KV Cache Viz

A per-layer view of the K and V tensors that an autoregressive decoder caches as it emits tokens. Each layer renders a pair of small heatmaps — the K cache on the left, the V cache on the right — with rows indexed by attention head and columns indexed by sequence position. As seqLen grows, additional columns light up to show new (K, V) pairs being appended; previously cached columns stay visible at reduced intensity so the picture reads as a cache (kept) rather than a recompute.

This is the shape-of-the-cache sibling to KVCacheBarViz (total cache footprint as a horizontal bar) and KVCacheSizeEstimator (calculator-style GiB readout). Reach for KVCacheViz when the point is the layout itself — that the cache is N layers × H heads × S positions × D dim, not a single number.

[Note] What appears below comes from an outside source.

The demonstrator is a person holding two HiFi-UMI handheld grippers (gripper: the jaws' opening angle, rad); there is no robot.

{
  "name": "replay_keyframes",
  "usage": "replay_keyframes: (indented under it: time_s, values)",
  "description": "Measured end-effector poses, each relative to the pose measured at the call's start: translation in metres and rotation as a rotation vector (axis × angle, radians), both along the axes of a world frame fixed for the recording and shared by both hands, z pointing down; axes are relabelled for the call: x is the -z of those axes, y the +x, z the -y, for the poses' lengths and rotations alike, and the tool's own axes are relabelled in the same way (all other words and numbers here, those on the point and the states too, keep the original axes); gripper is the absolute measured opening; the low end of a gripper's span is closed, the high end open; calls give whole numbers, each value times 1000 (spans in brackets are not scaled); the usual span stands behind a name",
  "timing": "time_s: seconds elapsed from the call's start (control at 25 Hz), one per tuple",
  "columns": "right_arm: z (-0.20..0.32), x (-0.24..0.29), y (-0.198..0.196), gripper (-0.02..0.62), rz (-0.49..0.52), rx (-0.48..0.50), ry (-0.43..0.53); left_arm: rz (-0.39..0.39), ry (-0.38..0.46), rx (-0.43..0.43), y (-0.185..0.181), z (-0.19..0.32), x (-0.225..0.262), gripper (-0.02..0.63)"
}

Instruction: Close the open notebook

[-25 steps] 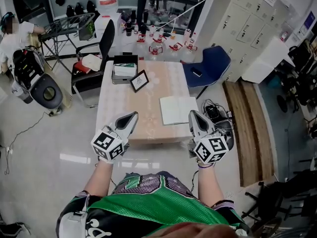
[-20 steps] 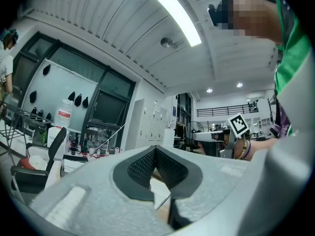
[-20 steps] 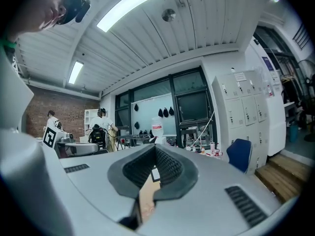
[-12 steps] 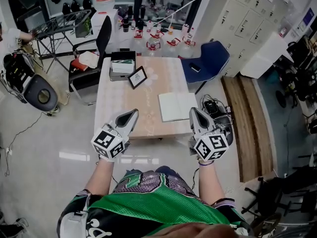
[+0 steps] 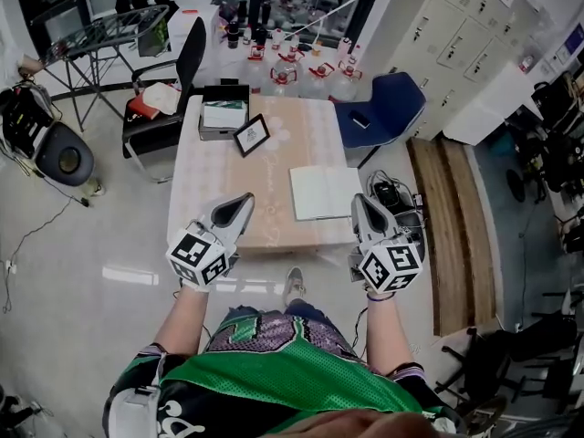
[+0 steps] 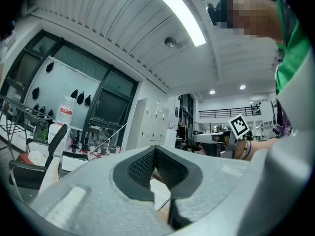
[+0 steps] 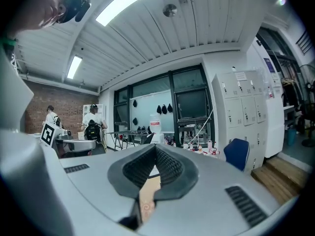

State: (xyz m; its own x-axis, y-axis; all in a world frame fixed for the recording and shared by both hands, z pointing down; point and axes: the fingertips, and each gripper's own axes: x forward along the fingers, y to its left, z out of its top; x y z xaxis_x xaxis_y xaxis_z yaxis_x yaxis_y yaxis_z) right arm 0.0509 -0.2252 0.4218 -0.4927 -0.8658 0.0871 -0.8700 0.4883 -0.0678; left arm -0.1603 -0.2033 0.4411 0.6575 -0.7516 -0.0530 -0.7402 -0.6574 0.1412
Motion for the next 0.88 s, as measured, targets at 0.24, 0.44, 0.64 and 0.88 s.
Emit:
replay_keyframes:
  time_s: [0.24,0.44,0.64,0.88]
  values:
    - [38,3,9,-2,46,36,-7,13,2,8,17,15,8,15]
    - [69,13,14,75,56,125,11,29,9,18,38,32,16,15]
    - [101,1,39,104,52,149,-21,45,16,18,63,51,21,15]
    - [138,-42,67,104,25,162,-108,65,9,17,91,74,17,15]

KV cache layout. 6 layers, 3 heads per layer, head dim 8, 0 of 24 sequence positions filled.0 of 24 tokens cached.
KV cache layout6 L × 3 H × 0/24 S × 8 D
L1
K[3×24]
V[3×24]
L2
K[3×24]
V[3×24]
L3
K[3×24]
V[3×24]
L4
K[3×24]
V[3×24]
L5
K[3×24]
V[3×24]
L6
K[3×24]
V[3×24]
Customize
Shape
6
3
8
24
Focus
L3
Playback
500 ms

Installation

npx shadcn@latest add https://craftbits.dev/r/kv-cache-viz.json

Usage

import { KVCacheViz } from "@craft-bits/core";
 
<KVCacheViz numLayers={6} defaultSeqLen={16} maxSeqLen={32} />

Drive the sequence length from outside (e.g. wire it to a scrubber):

<KVCacheViz
  numLayers={6}
  seqLen={seqLen}
  onSeqLenChange={setSeqLen}
  maxSeqLen={32}
/>

Highlight a single layer to draw the eye during a walkthrough:

<KVCacheViz numLayers={6} currentLayer={2} seqLen={12} maxSeqLen={32} />

Autoplay the cache fill at one column per 500 ms:

<KVCacheViz playing playSpeed={500} numLayers={6} maxSeqLen={32} />

Understanding the component

  1. One row per layer. The component renders numLayers row blocks, each with a small label (L1, L2, ...) and two heatmaps side by side — K on the left, V on the right. Heads stack vertically inside each heatmap; sequence positions extend horizontally.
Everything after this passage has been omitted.